For some people, who took vacations, the "What I Did During Summer Vacation" paper probably was a nice little way for little Jimmy or Becky to show off how much money their families had. "We went to Disneyworld in our brand new car that daddy bought with his summer vacation bonus at the law firm."

Oh, well, I had to be more inventive than that because we never went anywhere and back when my father was a welder, they made pretty much minimum wage...hence the "never went anywhere" comment prior.

This is where I am 99.8 percent certain teachers only doled out this busy work for us the first day of school so that they could recover from their alcohol induced "last-day-of-my-sanity" hurrahs. Undoubtedly, years and years ago some brilliant teacher, who probably had a massive hangover, invented this task as a subterfuge while he took refuge napping at...or under...his desk for a good 40 minutes.

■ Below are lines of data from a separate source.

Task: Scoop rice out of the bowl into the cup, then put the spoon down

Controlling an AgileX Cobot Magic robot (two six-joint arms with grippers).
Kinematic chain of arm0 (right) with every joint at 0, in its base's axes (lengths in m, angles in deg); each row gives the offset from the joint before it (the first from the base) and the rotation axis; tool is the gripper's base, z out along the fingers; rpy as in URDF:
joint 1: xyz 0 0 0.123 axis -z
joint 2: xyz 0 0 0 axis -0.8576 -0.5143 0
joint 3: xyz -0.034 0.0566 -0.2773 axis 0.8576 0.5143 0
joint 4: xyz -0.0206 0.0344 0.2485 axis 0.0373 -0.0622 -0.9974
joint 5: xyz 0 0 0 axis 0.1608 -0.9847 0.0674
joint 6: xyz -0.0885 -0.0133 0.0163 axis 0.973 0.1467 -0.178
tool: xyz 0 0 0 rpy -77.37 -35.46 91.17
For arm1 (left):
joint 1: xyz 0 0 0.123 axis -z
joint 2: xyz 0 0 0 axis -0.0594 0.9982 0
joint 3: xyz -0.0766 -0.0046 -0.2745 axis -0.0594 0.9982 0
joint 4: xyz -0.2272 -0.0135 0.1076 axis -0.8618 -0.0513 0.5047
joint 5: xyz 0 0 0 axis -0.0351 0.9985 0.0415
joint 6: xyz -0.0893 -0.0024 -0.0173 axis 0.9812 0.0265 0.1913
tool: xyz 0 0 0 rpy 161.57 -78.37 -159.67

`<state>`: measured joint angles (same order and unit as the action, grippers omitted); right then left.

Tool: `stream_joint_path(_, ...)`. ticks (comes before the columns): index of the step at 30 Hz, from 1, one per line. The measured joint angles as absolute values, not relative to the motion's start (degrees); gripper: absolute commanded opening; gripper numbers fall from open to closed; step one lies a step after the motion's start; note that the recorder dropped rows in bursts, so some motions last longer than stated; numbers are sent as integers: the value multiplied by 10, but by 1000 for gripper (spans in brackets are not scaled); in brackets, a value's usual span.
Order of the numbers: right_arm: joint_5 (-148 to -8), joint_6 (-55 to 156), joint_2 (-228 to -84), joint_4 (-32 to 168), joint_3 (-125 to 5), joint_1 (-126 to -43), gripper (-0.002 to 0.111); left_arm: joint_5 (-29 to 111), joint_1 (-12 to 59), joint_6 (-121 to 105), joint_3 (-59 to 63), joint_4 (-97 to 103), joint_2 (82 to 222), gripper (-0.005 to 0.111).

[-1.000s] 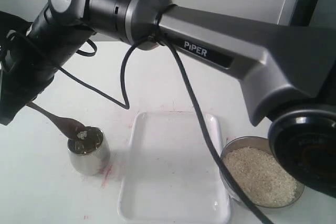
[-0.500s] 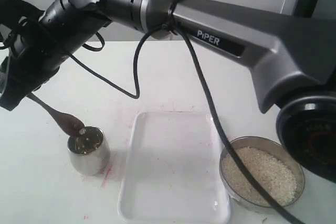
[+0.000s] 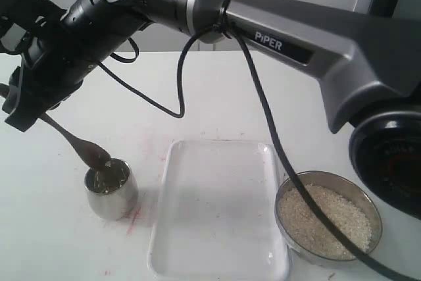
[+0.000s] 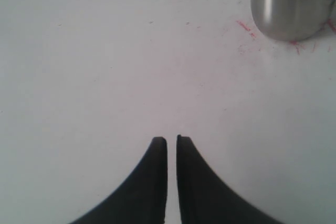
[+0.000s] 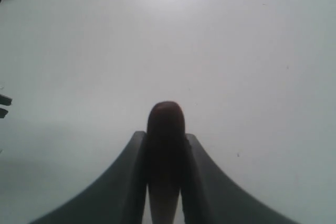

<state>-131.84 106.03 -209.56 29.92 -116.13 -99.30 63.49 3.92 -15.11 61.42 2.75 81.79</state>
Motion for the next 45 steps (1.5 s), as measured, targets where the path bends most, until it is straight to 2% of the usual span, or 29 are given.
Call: stream_joint_path(45, -1358, 1121, -2099, 254, -1161, -989, 0, 635, 39, -151, 614, 28, 818, 14)
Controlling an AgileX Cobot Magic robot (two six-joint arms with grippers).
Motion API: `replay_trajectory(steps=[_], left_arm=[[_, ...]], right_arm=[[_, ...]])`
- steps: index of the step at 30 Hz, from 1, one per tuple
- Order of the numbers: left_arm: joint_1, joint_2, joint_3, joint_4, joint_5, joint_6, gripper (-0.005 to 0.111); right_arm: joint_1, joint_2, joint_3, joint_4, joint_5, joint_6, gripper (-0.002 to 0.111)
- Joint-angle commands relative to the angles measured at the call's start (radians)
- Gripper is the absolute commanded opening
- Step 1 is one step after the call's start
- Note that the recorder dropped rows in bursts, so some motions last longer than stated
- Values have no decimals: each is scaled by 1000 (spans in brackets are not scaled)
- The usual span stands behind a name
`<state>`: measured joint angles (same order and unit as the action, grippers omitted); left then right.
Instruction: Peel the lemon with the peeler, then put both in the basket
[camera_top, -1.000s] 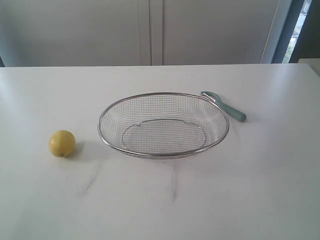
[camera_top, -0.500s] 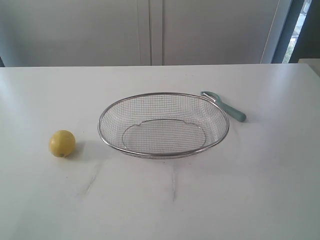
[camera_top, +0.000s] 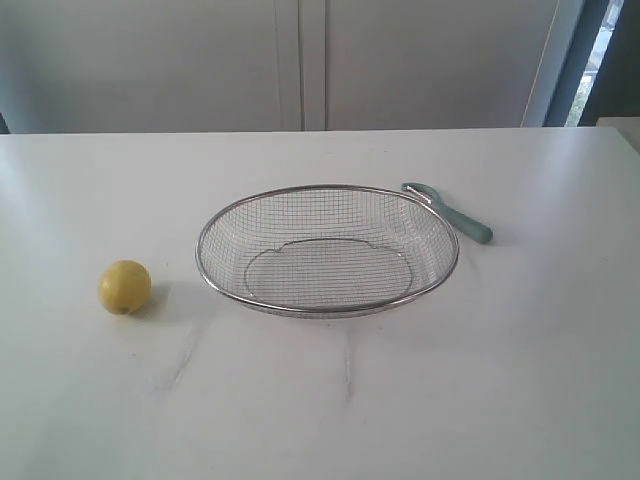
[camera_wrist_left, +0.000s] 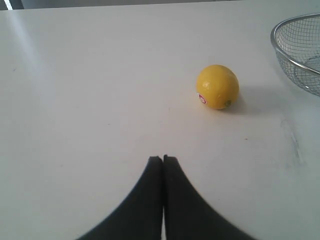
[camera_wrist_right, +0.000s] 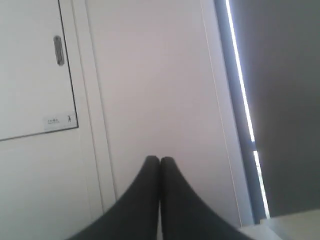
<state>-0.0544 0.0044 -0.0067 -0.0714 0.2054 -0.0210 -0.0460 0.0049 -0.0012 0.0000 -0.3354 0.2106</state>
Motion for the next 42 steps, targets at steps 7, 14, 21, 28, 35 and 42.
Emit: replay_trajectory(steps=[7,14,21,28,35,42], left_arm=[[4,-4,7,-2,-2,-1,0],[4,-4,7,-2,-2,-1,0],[4,-4,7,-2,-2,-1,0],[4,-4,7,-2,-2,-1,0],[4,-4,7,-2,-2,-1,0],[4,-4,7,-2,-2,-1,0]], right_arm=[[5,52,-49,6,-95,0,0],[5,273,-291,6,302,0,0],[5,562,-574,0,754,-69,0],[5,861,-841,8,1115,-211,0],[7,1167,-1100,11,1311,-336,0],[23,1415,-1278,23,1308,-432,0]])
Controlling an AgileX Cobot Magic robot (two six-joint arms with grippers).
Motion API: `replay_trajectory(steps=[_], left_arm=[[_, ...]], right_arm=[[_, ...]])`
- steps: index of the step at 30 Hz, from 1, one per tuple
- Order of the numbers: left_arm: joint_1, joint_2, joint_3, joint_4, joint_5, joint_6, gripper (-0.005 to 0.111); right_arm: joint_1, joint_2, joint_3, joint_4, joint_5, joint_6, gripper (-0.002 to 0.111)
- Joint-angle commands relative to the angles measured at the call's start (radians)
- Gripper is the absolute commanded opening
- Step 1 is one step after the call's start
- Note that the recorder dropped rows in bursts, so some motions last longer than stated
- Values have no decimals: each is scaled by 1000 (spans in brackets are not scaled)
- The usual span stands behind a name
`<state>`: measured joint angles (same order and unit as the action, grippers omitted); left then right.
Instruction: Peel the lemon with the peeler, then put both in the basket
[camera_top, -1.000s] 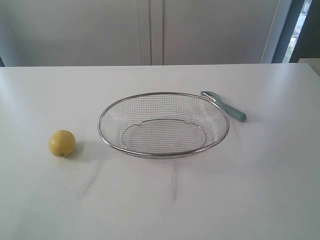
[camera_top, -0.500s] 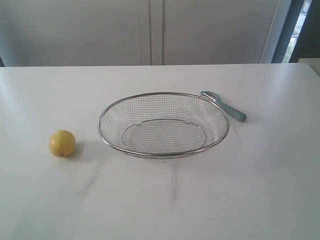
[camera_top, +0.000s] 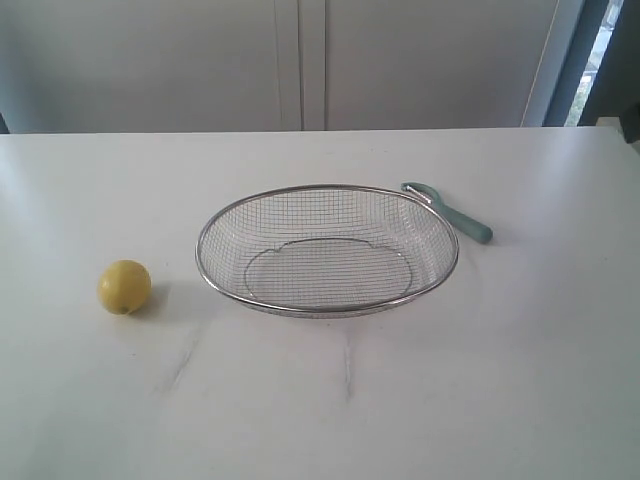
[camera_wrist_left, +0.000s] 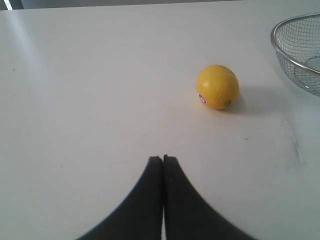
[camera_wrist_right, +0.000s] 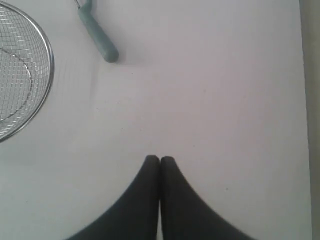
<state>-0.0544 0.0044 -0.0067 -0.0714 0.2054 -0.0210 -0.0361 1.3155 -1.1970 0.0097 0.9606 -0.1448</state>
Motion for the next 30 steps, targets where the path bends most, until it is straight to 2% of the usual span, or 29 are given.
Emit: replay_trajectory(steps=[1,8,19,24,30], left_arm=[[4,-4,7,-2,-2,-1,0],[4,-4,7,-2,-2,-1,0],[4,-4,7,-2,-2,-1,0],[4,-4,7,-2,-2,-1,0],[4,-4,7,-2,-2,-1,0]], right_arm=[[20,137,-107,16,26,-93,0],[47,347,-273,82,92,-216,0],[47,691,-649,109,260,-278,0],[47,790,-765,109,260,-351,0],[68,841,-780,115,165,-594,0]])
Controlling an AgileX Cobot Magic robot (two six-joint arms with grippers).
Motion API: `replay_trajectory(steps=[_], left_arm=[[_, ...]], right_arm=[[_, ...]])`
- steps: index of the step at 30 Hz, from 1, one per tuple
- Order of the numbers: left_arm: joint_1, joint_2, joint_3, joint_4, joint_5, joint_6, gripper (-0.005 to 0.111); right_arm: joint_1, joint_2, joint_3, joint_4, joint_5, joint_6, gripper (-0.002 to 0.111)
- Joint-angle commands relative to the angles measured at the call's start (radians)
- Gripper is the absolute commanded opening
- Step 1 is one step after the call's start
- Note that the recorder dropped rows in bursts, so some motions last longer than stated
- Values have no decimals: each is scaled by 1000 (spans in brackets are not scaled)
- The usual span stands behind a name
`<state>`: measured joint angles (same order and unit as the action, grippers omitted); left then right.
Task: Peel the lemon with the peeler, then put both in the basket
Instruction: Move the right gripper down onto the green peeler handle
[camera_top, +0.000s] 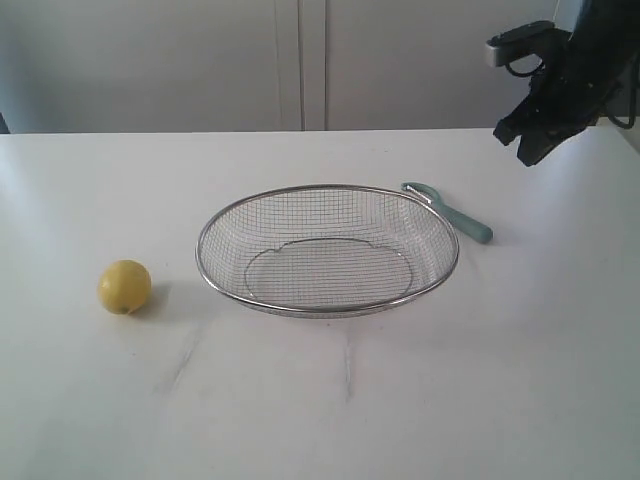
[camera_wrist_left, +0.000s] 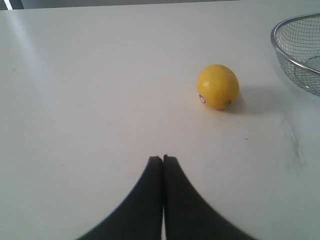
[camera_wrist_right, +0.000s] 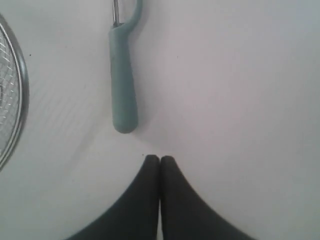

I am also convinced teachers don't read this drivel because, Number 1...who wants to read about some kid whose father just bought a brand new Mercedes when your 1972 Nova with the passenger door's window trashbagged over...is sitting out in your designated teacher's parking spot? And, Number 2..."inventive" kids like me never got the "Can I see you after class?" shout-out.

Having "first day jitters" is not an uncommon occurrence for kids returning to school following a three-month long hiatus/reprieve...I got my jitters for one reason and one reason only: That dreaded "What I Did During Summer Vacation" paper. I knew it was coming...it was inevitable, and inevitably I didn't have anything, yet again, to write about. Nothing...that really happened...that is.

And here's the proof of why I'm so certain not one teacher ever read those reports: I always made up things bordering on the near impossible and of the "highly improbable" genre. My vacation destinations made a trip to Oz and Wonderland seem commonplace. My head was filled with more insanity than the combined episodes of "H.R. Pufnstuf".

In a nutshell, I was a nutjob.

And, not once...not one single time did a teacher ever ask me what I had been sipping, snorting, smoking, or injecting. Not once.

All of us kids sitting there could have (and seriously, we should have) put the exact same vacation story on our papers...and I'm convinced we all would have had varying degrees of grades. I am, again, 99.8 percent certain of this because one year I wrote about taking an out of body experience to Mars during the summer and got "Excellent! -- A+ -- I wish I could have gone along!" inscribed upon it, in red ink no less.

While this all actually happened...and I credit having to resort to my imagination much, much more of a learning tool than any mouse-laden tour of Disneyland ever could have been...this wasn't the original "theme" of this blog. This was all just an elaborate set-up for my next one, which is all about my "find" at my local library a couple months ago.

So, stay tuned for Part 2 - in a day or two.


For those of you who are curious as to what the first two marking period comments shown say...here you go:

First Marking Period: I gave Mariann a B in conduct because I did not want to keep her off the honor roll with a C. However, she must refrain from talking as much as she has been doing to maintain that mark.

Second Marking Period: Mariann is a very good student but she has handed in papers carelessly written. This is probably due to the fact that she is trying to write as fast as thoughts come into her mind. It is an asset to be a speed-reader but not a speed-writer.


(Also, I don't imply all teachers get drunk on the eve of the first day of school...but I do have my suspicions about a couple of the ones I had.)